From the Hill - Forest Industry
October 28th, 2016 - 3:03pm
The forest industry has been a critically important sector in the BC economy for over a century, but it has been hit hard. A 30-year trade war with the United States cost our industry billions of dollars. The softwood lumber agreement did bring back certainty to lumber export access and costs, but the Canadian industry paid a very high price for that certainty, and many mills didn’t survive.
In South Okanagan-West Kootenay, the Weyerhaeuser mill in Okanagan Falls closed in 2007, putting over 200 people out of work. The Pope and Talbot mill in Midway closed in 2007 as well, but fortunately has been reopened by Vaagen Brothers, who have invested in new equipment to create a highly efficient mill that uses the smaller logs that are easier to find in today’s wood supply. The Atco Wood Products company in Fruitvale closed its lumber operation at around the same time to concentrate on veneer products for plywood, which are not subject to softwood lumber quotas and tariffs.
Waste wood in all the local mills is usually chipped and sent to the Celgar pulp mill to add a bit to the bottom line. And pulp mills also depend on these inputs of chips; I heard a pulp mill representative during finance committee hearings that pulp mills would be, in his words, “hooped”, if Canadian sawmills closed because of inaction on the softwood lumber agreement.

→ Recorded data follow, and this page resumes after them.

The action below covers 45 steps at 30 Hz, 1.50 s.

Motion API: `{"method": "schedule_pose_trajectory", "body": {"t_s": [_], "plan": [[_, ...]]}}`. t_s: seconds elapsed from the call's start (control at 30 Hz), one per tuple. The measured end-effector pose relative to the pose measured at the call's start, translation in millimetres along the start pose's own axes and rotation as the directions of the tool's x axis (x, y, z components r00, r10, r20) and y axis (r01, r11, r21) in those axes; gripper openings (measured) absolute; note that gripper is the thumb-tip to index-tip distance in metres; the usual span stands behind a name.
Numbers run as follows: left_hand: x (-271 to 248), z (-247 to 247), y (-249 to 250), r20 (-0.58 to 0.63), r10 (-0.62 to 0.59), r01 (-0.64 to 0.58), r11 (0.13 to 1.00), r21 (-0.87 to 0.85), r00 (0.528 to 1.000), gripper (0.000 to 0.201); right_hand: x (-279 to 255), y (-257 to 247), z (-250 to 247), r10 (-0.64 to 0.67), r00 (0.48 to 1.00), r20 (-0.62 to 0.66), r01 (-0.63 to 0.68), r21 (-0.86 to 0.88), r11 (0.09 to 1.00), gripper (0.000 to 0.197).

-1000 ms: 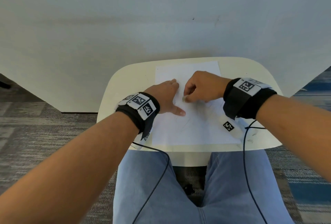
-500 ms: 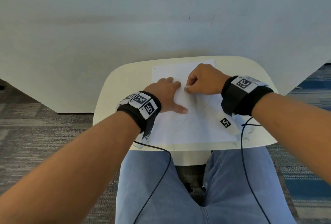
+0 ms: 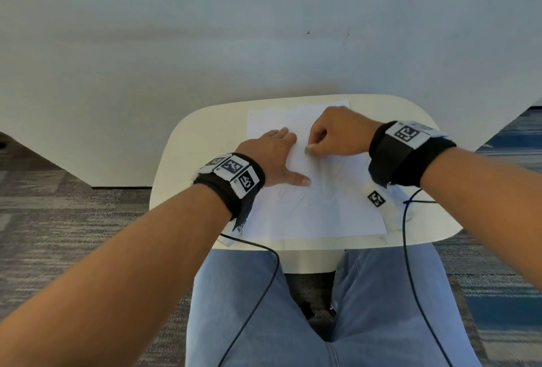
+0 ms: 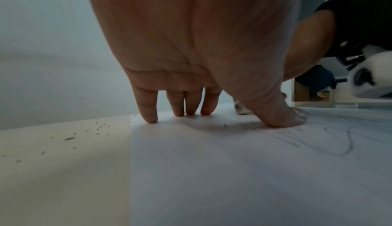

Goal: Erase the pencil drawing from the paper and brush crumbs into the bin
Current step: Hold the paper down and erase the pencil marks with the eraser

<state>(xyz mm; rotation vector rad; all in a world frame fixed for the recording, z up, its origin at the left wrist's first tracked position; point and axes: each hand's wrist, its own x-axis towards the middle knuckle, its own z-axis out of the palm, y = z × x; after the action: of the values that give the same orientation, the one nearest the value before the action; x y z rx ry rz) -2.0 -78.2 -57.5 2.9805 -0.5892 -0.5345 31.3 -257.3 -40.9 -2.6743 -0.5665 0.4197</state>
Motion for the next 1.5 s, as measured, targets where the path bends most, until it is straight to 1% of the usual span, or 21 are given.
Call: {"method": "schedule_pose_trajectory", "body": {"t_s": [0.07, 0.1, 0.17, 0.23, 0.37, 0.4, 0.47, 0.53, 0.67, 0.7, 0.8, 0.83, 0.97, 1.0, 1.1, 1.13, 1.23, 1.27, 1.4, 1.43, 1.5], "plan": [[1, 0, 1, -0.007, 0.002, -0.002, 1.0, 0.0, 1.0, 0.093, 3, 5, -3, 0.019, 0.997, -0.073, -0.02, -0.018, 1.0, 0.017], [1, 0, 1, -0.01, 0.002, -0.002, 1.0, -0.003, 1.0, 0.092, 2, 3, -1, -0.005, 0.998, -0.06, 0.004, -0.02, 1.0, 0.016], [3, 1, 2, -0.021, -0.004, 0.004, 1.0, -0.022, 1.0, 0.088, -4, -7, 6, -0.086, 0.995, 0.045, 0.087, -0.015, 0.996, 0.013], [4, 0, 5, -0.028, -0.015, 0.014, 1.0, -0.026, 0.999, 0.087, -5, -9, 6, -0.094, 0.989, 0.115, 0.093, 0.015, 0.996, 0.011], [7, 3, 7, -0.037, -0.007, 0.007, 1.0, 0.022, 0.999, 0.098, 2, 7, -3, -0.007, 0.999, -0.041, 0.007, 0.0, 1.0, 0.015], [8, 4, 7, -0.039, 0.0, 0.001, 1.0, 0.023, 0.999, 0.099, 1, 7, -2, -0.017, 0.999, -0.028, 0.018, 0.009, 1.0, 0.014], [9, 6, 5, -0.007, 0.008, -0.008, 1.0, 0.016, 1.0, 0.106, -5, 0, 3, -0.062, 0.993, 0.102, 0.058, 0.036, 0.998, 0.011], [10, 5, 6, 0.037, 0.001, -0.002, 1.0, 0.018, 0.999, 0.113, -7, 1, 2, -0.048, 0.982, 0.184, 0.034, 0.08, 0.996, 0.011], [10, 4, 9, 0.061, -0.032, 0.03, 0.999, 0.043, 0.998, 0.115, 3, 16, -4, 0.018, 0.998, -0.056, -0.017, 0.03, 0.999, 0.011], [10, 4, 9, 0.06, -0.035, 0.033, 0.999, 0.041, 0.998, 0.115, 2, 15, -3, 0.006, 0.999, -0.045, -0.004, 0.037, 0.999, 0.01], [10, 3, 9, 0.061, -0.036, 0.034, 0.999, 0.034, 0.997, 0.115, -6, 8, 0, -0.056, 0.984, 0.17, 0.045, 0.07, 0.997, 0.01], [10, 3, 8, 0.066, -0.04, 0.038, 0.999, 0.035, 0.997, 0.115, -7, 9, -2, -0.047, 0.979, 0.198, 0.033, 0.074, 0.997, 0.011], [11, 3, 10, 0.1, -0.057, 0.053, 0.998, 0.038, 0.993, 0.114, 0, 21, -11, 0.022, 1.0, -0.012, -0.022, 0.025, 0.999, 0.011], [12, 2, 11, 0.114, -0.059, 0.054, 0.998, 0.042, 0.992, 0.112, 0, 19, -10, 0.005, 1.0, 0.004, -0.005, 0.018, 1.0, 0.01], [14, -1, 14, 0.155, -0.062, 0.058, 0.998, 0.034, 0.986, 0.109, -8, 10, -8, -0.048, 0.977, 0.206, 0.042, 0.034, 0.999, 0.009], [15, -3, 16, 0.165, -0.063, 0.058, 0.998, 0.034, 0.984, 0.109, -8, 11, -10, -0.037, 0.976, 0.215, 0.03, 0.036, 0.999, 0.01], [15, -4, 17, 0.18, -0.069, 0.064, 0.997, 0.032, 0.981, 0.11, -1, 22, -16, 0.009, 0.999, 0.044, -0.01, 0.001, 1.0, 0.011], [15, -3, 17, 0.182, -0.07, 0.066, 0.997, 0.029, 0.981, 0.11, 0, 22, -15, 0.008, 1.0, 0.025, -0.008, -0.004, 1.0, 0.011], [16, -1, 15, 0.186, -0.069, 0.067, 0.998, 0.014, 0.98, 0.11, -8, 12, -10, -0.048, 0.972, 0.23, 0.042, 0.03, 0.999, 0.011], [15, -2, 15, 0.186, -0.071, 0.07, 0.997, 0.013, 0.98, 0.11, -6, 15, -13, -0.039, 0.974, 0.221, 0.035, 0.026, 0.999, 0.011], [15, -2, 16, 0.183, -0.072, 0.071, 0.997, 0.009, 0.98, 0.11, -1, 22, -17, 0.0, 0.995, 0.101, 0.0, -0.005, 1.0, 0.012]]}}
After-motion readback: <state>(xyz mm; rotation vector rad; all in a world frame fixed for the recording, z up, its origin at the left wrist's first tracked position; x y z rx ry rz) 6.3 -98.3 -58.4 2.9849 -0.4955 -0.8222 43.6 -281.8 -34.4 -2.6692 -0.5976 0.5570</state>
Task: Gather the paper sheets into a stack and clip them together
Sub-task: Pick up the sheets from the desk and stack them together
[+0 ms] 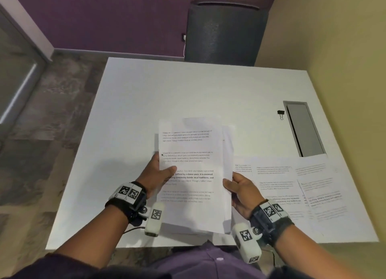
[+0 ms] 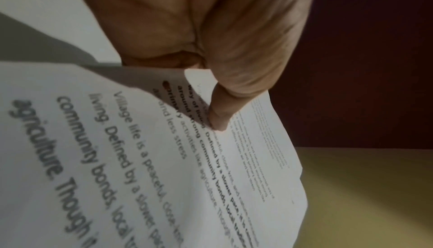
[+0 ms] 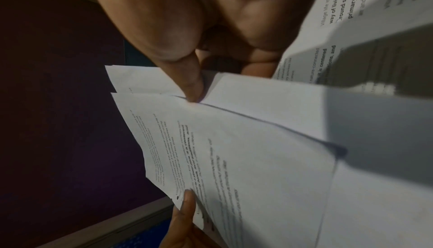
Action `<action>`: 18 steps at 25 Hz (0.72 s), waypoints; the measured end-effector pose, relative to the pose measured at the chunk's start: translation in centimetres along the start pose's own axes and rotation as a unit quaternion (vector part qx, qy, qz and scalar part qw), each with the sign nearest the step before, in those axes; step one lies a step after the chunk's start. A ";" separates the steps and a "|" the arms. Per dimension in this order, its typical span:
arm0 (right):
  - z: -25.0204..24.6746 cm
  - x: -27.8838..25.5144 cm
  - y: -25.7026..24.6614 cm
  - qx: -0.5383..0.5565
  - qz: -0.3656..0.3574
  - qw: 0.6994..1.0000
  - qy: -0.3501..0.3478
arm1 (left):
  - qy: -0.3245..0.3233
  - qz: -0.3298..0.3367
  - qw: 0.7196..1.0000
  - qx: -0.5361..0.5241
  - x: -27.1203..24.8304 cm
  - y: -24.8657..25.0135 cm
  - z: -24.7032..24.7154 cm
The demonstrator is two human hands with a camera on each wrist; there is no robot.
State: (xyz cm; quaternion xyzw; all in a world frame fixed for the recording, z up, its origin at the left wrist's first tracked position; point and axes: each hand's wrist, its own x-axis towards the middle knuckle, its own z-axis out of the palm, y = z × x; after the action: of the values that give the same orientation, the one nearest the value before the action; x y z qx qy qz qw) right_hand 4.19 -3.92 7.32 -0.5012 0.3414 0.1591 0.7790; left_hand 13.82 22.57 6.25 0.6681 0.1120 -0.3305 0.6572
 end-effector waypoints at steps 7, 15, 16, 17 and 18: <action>-1.8 -1.7 -0.3 0.085 0.009 0.993 -0.082 | -0.068 -0.012 0.998 -0.013 -0.1 0.3 2.4; -2.9 -1.7 -2.6 -0.032 -0.104 0.993 -0.035 | -0.012 0.051 0.998 0.041 -0.8 0.7 5.8; -3.4 -1.3 -2.3 -0.088 -0.140 0.986 -0.030 | -0.008 0.067 0.997 0.045 -1.0 0.8 6.2; -3.4 -1.3 -2.4 -0.127 -0.163 0.978 -0.018 | -0.004 0.081 0.996 0.043 -1.2 0.8 6.4; -3.7 -1.2 -2.4 -0.150 -0.178 0.973 -0.006 | 0.008 0.091 0.995 0.042 -1.5 0.9 6.7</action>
State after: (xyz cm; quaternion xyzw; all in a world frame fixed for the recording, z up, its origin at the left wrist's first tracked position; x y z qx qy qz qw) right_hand 3.35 -8.17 8.83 -0.6639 0.2145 0.0707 0.7129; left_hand 11.21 16.51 8.37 0.7053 0.0418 -0.2685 0.6548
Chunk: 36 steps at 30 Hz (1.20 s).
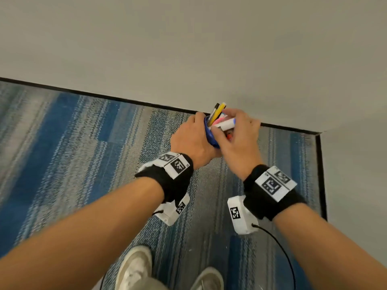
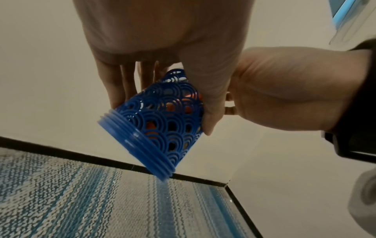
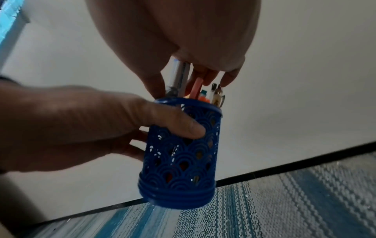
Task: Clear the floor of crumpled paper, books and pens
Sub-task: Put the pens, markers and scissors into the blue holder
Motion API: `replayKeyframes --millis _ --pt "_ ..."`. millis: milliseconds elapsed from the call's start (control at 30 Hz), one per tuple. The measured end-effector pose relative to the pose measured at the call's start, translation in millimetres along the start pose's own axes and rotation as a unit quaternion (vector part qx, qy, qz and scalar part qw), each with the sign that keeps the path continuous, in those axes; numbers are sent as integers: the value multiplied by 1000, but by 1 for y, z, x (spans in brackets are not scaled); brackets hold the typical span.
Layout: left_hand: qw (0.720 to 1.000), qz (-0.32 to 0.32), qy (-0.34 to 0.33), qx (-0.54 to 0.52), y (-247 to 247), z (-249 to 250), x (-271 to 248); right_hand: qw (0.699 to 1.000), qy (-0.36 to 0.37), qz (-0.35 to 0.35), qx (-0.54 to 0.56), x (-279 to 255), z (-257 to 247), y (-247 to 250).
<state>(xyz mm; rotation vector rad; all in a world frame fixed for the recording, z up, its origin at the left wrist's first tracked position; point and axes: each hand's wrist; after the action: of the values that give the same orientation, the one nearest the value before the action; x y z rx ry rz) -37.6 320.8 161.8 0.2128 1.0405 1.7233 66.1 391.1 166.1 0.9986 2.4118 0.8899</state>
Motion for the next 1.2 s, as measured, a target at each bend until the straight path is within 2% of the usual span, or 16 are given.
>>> replayKeyframes --millis 100,167,233,300,400,467,567,667,767,933,1100,1200 --pt "1000 7 -11 -26 49 49 -50 992 3 -9 -125 -37 -65 49" --pt "998 -13 -4 -58 84 85 -88 993 -31 8 -116 -64 -103 89" --pt "995 -31 6 -94 117 122 -128 995 -92 28 -37 -95 -137 134" --pt "991 -44 11 -128 148 154 -169 984 -151 18 88 -130 -175 179" --pt "985 -75 3 -154 190 202 -231 945 -195 -87 246 -181 -234 240" --pt "983 -91 -18 -159 217 229 -269 932 -184 -138 279 -212 -269 275" --pt "979 -115 -62 -154 245 255 -313 936 -173 -148 269 -256 -304 310" --pt "962 -186 -130 -154 258 274 -344 945 -192 -95 248 -300 -323 332" --pt "933 -268 -217 -98 258 297 -373 938 -202 -31 280 -357 -339 350" --pt "863 -388 -320 -44 248 349 -425 928 -239 61 278 -473 -361 382" --pt "782 -477 -400 13 219 425 -490 895 -280 214 275 -587 -367 405" --pt "737 -516 -434 43 191 470 -528 871 -307 281 261 -648 -362 421"
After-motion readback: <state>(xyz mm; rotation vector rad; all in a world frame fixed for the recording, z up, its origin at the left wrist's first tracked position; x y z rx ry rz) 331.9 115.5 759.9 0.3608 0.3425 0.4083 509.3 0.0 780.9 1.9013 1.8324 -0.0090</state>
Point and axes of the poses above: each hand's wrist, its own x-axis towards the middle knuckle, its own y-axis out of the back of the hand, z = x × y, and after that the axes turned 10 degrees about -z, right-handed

The forest industry would like to see the softwood lumber agreement renewed, but not at any cost. They do not want a new agreement that is more punitive than the last, since it is clear that countervail duties are not warranted at all. The Liberal government promised quick action on this file. They repeatedly said these negotiations were an example of how things go right when the President of the United States is a good friend of the Prime Minister. Unfortunately, they’ve failed to deliver.
But the government can and must do more for the forest industry than just get this softwood agreement. The BC industry has been working hard to build new international markets. They have been working on innovative new wood products: In Penticton, Structurlam has been a world leader in the use of huge glulam beams for beautiful structural supports in large buildings, and combining those beams with crosslam wood panels to allow the construction of very tall buildings without steel and concrete. They’ve recently completed an 18-storey project at the University of British Columbia that used 1.7 million board feet of lumber, the tallest wood building in the world. And of course Structurlam gets their lumber locally at mills such as Kalesnikoff in Castlegar, so the benefits are widespread. If we could support domestic markets through the use of these technologies it could help our industry and partially shield us from the political vagaries south of the border.
Yes, the forest industry faces serious challenges: a future with declining wood supply; a future with more frequent catastrophic forest fires and insect epidemics due to climate change; a future with increased uncertainty around demands for wood products; and a future with rising costs associated with trade disputes with the United States. But we can and must take action to support the forest industry and the communities it serves.